# Simple linear regression via residual least squares and its close-form solution.

In [1]:
%%javascript
MathJax.Hub.Config({
    TeX: { equationNumbers: { autoNumber: "AMS" } }
});


<IPython.core.display.Javascript object>

Given the dataset $\left\{ y_i,x_i\right\}_i$, a simple linear regression model assumes there is a linear relationship between $y_i$ and$x_i$, of the sort
\begin{align}
y_i = mx_i + b + \epsilon_i,
\end{align}
where $\epsilon_i$ is a random error in the data. That is, only one parameter $m$.

The problem at hand is to find the parameters $m$ and $b$. Our approach here is to find them via residual least squares.

\begin{align}
\epsilon_i =  y_i - (mx_i + b) =: y_i - y_i^p
\end{align}
where $y_i^p$ stands for _predicted value_. The method of least squares involves minimzing the functional:

\begin{align}
Q(m,b) := \sum_i\epsilon_i^2 .
\end{align}

That is, find

\begin{align}
y = \hat m x +\hat b, 
\end{align}

where,

\begin{align}\label{blah}
(\hat m, \hat b) = \operatorname{argmin}_{m,b}Q(m,b) \ .
\end{align}

We solve Eq. (\ref{blah}) via $\nabla_{m,b} Q = 0$ since $Q$ is a concave function. Thus we solve for $\hat m$ and $\hat b$:

\begin{align}\label{slopeSol}
\hat m = \frac{\sum_i x_iy_i - \frac{1}{N}\sum_{ij}x_iy_j}{\sum_i x_i^2 - \frac{1}{N}\sum_{ij}x_ix_j} \ ,
\end{align}

\begin{align}\label{intercept}
\hat b = \frac{\sum_i y_i}{N} - \hat m \frac{\sum_i x_i}{N} \ .
\end{align}


### Intitution on the choice of $Q$

Under the simple linear regression assumption, we have

\begin{align}
\epsilon_i =  y_i - (mx_i + b) =: y_i - y_i^p
\end{align}
where $y_i^p$ stands for _predicted value_. Restricting under this assumption, we can rewrite

\begin{align}
Q(m,b) = ||y - y^p||_2^2 \ ,
\end{align}
the square of the $L^2$ norm in $\mathbb{R}^N$. 

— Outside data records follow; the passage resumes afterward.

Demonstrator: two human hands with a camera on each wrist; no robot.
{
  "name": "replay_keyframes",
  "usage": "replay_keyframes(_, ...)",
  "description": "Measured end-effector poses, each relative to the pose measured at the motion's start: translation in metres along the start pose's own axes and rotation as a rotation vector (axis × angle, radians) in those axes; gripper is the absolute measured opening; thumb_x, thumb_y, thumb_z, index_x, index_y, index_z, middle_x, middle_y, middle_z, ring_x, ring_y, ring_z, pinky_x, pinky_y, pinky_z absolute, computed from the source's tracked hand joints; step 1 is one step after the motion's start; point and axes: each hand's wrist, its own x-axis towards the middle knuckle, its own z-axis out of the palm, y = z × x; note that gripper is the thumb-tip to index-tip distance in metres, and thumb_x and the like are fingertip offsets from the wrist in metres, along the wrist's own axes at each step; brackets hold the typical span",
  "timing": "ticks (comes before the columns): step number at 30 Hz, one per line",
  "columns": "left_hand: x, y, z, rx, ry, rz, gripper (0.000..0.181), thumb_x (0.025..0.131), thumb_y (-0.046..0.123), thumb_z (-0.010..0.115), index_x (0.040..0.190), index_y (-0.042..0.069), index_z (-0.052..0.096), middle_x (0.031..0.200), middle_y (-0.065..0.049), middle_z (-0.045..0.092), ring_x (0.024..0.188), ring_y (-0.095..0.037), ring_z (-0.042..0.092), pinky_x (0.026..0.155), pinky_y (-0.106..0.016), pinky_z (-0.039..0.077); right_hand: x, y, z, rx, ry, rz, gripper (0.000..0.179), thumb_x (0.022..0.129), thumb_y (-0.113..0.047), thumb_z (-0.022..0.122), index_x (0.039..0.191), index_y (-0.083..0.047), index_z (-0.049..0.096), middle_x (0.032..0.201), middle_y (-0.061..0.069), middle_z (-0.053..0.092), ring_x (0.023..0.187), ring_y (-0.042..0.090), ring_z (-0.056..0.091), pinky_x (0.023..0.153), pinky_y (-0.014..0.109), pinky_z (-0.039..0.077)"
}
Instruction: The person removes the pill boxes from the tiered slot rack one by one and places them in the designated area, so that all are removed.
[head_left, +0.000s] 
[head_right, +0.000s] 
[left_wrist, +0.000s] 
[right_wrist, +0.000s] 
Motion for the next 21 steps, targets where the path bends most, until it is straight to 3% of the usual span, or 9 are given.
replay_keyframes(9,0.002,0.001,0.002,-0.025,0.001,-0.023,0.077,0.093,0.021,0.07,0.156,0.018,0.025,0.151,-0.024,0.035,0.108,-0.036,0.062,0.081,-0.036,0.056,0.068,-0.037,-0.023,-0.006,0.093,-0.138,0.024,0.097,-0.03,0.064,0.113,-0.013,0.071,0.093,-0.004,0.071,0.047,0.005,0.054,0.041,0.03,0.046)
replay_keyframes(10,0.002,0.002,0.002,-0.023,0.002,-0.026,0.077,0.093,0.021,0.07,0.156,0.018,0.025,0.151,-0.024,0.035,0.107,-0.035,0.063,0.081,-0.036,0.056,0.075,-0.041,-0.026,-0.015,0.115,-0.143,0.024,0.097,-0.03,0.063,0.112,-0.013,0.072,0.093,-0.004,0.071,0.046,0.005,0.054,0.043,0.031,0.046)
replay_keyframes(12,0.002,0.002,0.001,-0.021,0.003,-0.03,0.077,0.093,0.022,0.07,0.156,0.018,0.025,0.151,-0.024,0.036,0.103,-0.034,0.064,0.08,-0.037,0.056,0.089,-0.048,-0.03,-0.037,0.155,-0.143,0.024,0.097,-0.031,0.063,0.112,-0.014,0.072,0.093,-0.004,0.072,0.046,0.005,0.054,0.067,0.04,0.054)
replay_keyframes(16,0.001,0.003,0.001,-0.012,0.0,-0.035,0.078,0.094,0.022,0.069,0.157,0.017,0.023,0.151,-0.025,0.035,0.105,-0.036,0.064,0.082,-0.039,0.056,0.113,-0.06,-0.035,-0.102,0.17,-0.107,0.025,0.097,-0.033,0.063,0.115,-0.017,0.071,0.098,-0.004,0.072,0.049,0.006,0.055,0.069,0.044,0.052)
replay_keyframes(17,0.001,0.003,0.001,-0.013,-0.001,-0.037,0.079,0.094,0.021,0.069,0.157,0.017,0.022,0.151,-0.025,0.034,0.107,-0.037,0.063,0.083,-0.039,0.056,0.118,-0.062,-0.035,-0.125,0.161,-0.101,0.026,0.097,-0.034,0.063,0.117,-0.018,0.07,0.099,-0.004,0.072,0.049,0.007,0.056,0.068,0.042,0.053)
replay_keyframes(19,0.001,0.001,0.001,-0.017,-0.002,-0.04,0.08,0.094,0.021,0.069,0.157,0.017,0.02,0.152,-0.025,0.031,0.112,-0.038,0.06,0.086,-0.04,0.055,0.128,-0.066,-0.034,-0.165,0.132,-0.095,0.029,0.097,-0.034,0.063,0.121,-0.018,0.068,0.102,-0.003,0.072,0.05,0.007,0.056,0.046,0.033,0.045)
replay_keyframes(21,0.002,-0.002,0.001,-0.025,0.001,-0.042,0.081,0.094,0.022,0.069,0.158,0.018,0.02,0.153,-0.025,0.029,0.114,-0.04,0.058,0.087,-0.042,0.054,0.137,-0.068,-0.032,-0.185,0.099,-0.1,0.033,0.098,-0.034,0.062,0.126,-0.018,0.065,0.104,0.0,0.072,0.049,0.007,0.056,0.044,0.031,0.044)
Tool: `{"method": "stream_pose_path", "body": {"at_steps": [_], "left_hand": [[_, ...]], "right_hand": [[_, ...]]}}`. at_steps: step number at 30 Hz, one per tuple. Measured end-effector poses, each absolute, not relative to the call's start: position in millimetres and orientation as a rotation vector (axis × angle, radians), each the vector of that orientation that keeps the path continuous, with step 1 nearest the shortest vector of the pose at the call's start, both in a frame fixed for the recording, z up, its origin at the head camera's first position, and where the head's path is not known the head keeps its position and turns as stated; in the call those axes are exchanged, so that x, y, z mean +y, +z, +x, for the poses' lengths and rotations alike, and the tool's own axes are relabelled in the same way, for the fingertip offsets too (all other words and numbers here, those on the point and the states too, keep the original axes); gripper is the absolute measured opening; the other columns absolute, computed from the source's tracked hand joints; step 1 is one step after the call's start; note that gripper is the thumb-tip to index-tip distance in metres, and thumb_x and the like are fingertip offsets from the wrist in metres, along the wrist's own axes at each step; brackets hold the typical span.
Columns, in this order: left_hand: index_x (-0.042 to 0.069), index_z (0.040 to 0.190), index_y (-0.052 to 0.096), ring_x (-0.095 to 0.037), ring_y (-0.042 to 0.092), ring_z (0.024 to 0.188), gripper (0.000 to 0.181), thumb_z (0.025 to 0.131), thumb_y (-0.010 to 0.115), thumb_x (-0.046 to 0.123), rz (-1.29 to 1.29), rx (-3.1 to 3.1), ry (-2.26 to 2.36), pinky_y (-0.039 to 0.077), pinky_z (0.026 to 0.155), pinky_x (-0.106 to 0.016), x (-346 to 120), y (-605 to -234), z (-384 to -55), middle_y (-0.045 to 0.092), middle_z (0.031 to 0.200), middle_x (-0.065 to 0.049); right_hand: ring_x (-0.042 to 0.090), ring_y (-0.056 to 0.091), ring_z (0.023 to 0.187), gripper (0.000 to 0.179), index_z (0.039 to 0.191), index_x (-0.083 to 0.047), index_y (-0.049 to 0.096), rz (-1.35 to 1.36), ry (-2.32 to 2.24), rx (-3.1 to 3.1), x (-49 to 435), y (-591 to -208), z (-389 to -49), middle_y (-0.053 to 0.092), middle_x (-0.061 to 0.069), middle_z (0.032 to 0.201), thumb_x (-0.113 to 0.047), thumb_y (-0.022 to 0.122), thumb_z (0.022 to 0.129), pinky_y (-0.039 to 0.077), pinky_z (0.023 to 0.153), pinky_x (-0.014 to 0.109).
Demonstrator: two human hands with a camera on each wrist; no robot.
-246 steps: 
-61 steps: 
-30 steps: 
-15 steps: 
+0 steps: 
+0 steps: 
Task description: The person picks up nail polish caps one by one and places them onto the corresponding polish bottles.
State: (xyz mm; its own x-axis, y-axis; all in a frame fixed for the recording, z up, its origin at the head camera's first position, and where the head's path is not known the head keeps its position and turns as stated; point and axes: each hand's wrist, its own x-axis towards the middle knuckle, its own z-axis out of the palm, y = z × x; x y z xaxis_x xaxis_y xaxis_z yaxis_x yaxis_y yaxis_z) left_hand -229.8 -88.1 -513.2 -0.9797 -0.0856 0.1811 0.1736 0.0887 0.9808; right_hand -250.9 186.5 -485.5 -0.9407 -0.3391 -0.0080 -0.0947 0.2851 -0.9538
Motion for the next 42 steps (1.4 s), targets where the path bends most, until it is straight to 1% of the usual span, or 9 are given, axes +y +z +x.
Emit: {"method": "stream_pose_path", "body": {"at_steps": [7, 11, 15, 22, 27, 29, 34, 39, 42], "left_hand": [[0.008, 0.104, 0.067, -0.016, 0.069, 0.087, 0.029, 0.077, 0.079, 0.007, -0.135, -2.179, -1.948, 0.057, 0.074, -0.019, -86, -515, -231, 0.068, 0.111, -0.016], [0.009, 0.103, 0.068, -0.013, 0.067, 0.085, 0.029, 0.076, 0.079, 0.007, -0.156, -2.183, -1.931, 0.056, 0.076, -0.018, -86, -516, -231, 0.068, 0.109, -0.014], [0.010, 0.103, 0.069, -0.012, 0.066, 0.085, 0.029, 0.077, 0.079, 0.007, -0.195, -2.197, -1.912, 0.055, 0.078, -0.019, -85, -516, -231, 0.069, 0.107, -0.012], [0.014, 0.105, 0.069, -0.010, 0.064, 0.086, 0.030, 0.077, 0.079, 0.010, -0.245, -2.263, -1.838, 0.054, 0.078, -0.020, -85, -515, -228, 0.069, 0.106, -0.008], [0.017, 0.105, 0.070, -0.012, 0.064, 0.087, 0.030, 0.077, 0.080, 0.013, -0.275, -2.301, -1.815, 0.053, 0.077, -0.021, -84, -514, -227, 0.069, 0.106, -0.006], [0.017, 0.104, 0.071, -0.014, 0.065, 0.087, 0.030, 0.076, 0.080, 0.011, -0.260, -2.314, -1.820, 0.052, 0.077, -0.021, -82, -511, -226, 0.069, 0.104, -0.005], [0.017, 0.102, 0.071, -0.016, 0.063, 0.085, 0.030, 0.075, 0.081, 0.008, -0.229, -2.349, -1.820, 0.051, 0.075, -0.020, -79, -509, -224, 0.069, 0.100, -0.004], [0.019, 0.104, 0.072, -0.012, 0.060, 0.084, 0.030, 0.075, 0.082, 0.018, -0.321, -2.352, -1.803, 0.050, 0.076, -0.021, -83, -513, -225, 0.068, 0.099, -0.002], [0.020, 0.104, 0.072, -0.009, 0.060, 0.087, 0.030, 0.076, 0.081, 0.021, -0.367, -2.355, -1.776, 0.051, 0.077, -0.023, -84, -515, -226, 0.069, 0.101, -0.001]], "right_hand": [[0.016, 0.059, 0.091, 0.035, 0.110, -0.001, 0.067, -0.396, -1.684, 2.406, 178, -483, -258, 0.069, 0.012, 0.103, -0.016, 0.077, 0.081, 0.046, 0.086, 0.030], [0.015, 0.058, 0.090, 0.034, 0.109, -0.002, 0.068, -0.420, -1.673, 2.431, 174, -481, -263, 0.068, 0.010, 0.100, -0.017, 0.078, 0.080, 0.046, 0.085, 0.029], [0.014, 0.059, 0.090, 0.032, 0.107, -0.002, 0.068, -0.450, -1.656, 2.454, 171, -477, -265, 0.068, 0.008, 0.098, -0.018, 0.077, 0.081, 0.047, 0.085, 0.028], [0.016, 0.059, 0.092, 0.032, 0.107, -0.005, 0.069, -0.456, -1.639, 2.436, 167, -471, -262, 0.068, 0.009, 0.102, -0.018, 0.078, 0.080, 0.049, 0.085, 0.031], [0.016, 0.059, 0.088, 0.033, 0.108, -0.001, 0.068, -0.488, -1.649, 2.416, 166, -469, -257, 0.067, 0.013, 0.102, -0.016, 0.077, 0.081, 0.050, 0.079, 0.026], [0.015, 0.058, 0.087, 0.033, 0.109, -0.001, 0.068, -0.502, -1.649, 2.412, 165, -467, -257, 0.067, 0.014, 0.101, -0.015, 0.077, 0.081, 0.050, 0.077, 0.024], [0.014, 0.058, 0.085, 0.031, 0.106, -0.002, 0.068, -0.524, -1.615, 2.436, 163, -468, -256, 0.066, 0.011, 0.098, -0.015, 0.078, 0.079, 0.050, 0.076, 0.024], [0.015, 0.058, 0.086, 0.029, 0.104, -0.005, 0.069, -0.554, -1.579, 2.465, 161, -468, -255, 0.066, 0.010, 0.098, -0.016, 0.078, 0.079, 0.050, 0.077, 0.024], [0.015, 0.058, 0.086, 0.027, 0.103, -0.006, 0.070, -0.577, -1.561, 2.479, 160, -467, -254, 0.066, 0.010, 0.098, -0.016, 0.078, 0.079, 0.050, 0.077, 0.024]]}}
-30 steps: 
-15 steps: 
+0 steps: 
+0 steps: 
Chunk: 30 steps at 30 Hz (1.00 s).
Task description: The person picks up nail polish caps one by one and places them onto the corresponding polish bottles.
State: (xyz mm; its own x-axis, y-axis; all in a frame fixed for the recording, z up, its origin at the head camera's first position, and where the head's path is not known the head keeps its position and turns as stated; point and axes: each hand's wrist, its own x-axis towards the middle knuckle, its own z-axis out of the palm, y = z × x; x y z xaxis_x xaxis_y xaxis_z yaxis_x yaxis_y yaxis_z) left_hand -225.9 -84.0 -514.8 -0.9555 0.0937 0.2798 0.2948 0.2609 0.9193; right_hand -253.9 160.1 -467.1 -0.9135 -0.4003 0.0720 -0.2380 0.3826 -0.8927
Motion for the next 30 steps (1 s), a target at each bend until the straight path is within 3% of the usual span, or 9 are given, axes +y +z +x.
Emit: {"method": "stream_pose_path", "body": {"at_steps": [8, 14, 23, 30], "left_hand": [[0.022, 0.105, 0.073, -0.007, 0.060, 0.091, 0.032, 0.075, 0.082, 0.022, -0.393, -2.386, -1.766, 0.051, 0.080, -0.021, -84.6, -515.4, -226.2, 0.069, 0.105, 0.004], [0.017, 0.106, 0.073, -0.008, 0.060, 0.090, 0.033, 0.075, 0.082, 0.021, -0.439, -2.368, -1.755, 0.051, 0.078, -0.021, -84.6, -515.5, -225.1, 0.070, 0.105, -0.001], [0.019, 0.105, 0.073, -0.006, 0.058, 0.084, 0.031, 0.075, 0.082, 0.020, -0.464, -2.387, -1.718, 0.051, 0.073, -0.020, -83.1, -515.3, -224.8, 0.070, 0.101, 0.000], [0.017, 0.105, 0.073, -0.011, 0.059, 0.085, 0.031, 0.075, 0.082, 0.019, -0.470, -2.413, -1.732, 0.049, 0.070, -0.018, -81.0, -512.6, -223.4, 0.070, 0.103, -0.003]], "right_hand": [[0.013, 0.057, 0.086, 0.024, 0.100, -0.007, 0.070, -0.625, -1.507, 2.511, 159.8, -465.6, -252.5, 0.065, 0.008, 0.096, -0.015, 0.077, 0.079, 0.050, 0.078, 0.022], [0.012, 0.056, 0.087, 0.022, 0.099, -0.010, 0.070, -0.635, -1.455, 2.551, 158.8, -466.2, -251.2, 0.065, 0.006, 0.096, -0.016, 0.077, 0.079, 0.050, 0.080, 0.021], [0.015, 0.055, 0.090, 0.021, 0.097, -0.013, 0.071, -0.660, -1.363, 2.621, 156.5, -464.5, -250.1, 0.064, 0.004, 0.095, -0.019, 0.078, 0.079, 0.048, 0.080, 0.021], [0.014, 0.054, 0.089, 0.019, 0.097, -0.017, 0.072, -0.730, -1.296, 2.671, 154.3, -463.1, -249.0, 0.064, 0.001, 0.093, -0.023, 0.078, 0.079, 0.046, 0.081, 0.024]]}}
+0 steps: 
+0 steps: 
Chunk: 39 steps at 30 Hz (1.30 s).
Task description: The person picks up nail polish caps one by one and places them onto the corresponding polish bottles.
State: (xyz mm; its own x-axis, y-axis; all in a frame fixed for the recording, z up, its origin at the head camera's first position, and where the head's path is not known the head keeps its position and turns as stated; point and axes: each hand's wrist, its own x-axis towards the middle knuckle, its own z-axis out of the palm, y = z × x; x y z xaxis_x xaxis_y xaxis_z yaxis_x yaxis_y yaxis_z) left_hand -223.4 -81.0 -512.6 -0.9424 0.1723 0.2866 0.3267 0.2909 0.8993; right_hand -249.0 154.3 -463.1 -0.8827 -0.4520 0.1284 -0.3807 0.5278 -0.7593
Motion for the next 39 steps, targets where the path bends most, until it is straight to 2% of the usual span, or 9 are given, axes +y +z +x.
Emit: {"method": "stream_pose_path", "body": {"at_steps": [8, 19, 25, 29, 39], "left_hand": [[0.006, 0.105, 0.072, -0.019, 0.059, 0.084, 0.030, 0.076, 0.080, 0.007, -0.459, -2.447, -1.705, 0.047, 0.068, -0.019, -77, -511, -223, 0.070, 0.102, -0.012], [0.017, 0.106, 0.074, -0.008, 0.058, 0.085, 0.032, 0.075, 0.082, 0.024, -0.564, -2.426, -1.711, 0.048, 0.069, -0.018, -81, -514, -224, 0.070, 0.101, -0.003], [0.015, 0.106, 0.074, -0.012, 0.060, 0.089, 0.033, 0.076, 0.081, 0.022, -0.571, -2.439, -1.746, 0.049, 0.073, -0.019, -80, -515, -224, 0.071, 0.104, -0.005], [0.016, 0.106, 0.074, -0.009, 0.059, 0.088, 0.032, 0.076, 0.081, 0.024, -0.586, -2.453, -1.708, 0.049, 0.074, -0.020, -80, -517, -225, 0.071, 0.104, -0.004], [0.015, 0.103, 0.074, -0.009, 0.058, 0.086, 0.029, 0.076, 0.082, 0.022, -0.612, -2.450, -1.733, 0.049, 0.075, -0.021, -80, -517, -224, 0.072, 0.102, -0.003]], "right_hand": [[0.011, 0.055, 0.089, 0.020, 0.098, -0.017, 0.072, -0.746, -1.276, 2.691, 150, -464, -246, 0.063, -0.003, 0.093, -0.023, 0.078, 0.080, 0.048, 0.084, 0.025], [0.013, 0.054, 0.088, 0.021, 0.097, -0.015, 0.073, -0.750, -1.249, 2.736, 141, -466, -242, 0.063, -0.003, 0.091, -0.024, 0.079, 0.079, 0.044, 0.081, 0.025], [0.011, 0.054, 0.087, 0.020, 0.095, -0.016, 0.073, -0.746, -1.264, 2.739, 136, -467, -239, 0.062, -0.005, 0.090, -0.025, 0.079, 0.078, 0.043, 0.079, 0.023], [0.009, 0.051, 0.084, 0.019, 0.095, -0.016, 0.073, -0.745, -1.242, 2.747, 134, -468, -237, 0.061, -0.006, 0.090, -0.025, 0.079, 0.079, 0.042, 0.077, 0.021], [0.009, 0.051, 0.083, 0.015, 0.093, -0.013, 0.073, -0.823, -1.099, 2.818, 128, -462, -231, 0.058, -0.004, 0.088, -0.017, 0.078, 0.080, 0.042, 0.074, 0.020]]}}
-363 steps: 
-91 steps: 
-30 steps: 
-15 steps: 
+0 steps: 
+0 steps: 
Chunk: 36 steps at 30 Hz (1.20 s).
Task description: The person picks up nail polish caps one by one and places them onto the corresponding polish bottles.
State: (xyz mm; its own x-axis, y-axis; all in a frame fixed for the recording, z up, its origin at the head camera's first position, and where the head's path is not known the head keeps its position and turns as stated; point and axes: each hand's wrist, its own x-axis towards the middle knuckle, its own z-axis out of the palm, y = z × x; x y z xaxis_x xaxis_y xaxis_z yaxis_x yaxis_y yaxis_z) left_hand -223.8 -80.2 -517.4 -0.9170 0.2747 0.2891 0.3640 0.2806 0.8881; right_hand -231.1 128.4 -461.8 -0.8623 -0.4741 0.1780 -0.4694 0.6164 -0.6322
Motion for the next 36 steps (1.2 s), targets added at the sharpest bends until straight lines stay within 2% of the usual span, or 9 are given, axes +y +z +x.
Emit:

The above gives meaning to the choice of $Q$. _We seek to minize the distance between our modeled values, and that of observations in the space of all observations_ . Computing the square of the norm, as opposed to the norm itself, is for computational easiness. 




# Example 

In this notebook we will use data on house sales in King County to predict house prices using simple (one input) linear regression. This notes follow the course on regression on Coursera from UW.

In [1]:
import graphlab

In [3]:
sales = graphlab.SFrame('kc_house_data.gl/')

In [4]:
sales.head(3)

id,date,price,bedrooms,bathrooms,sqft_living,sqft_lot,floors,waterfront
7129300520,2014-10-13 00:00:00+00:00,221900.0,3.0,1.0,1180.0,5650,1,0
6414100192,2014-12-09 00:00:00+00:00,538000.0,3.0,2.25,2570.0,7242,2,0
5631500400,2015-02-25 00:00:00+00:00,180000.0,2.0,1.0,770.0,10000,1,0

view,condition,grade,sqft_above,sqft_basement,yr_built,yr_renovated,zipcode,lat
0,3,7,1180,0,1955,0,98178,47.51123398
0,3,7,2170,400,1951,1991,98125,47.72102274
0,3,6,770,0,1933,0,98028,47.73792661

long,sqft_living15,sqft_lot15
-122.25677536,1340.0,5650.0
-122.3188624,1690.0,7639.0
-122.23319601,2720.0,8062.0


Split data into training and testing:

In [5]:
train_data,test_data = sales.random_split(.8,seed=0)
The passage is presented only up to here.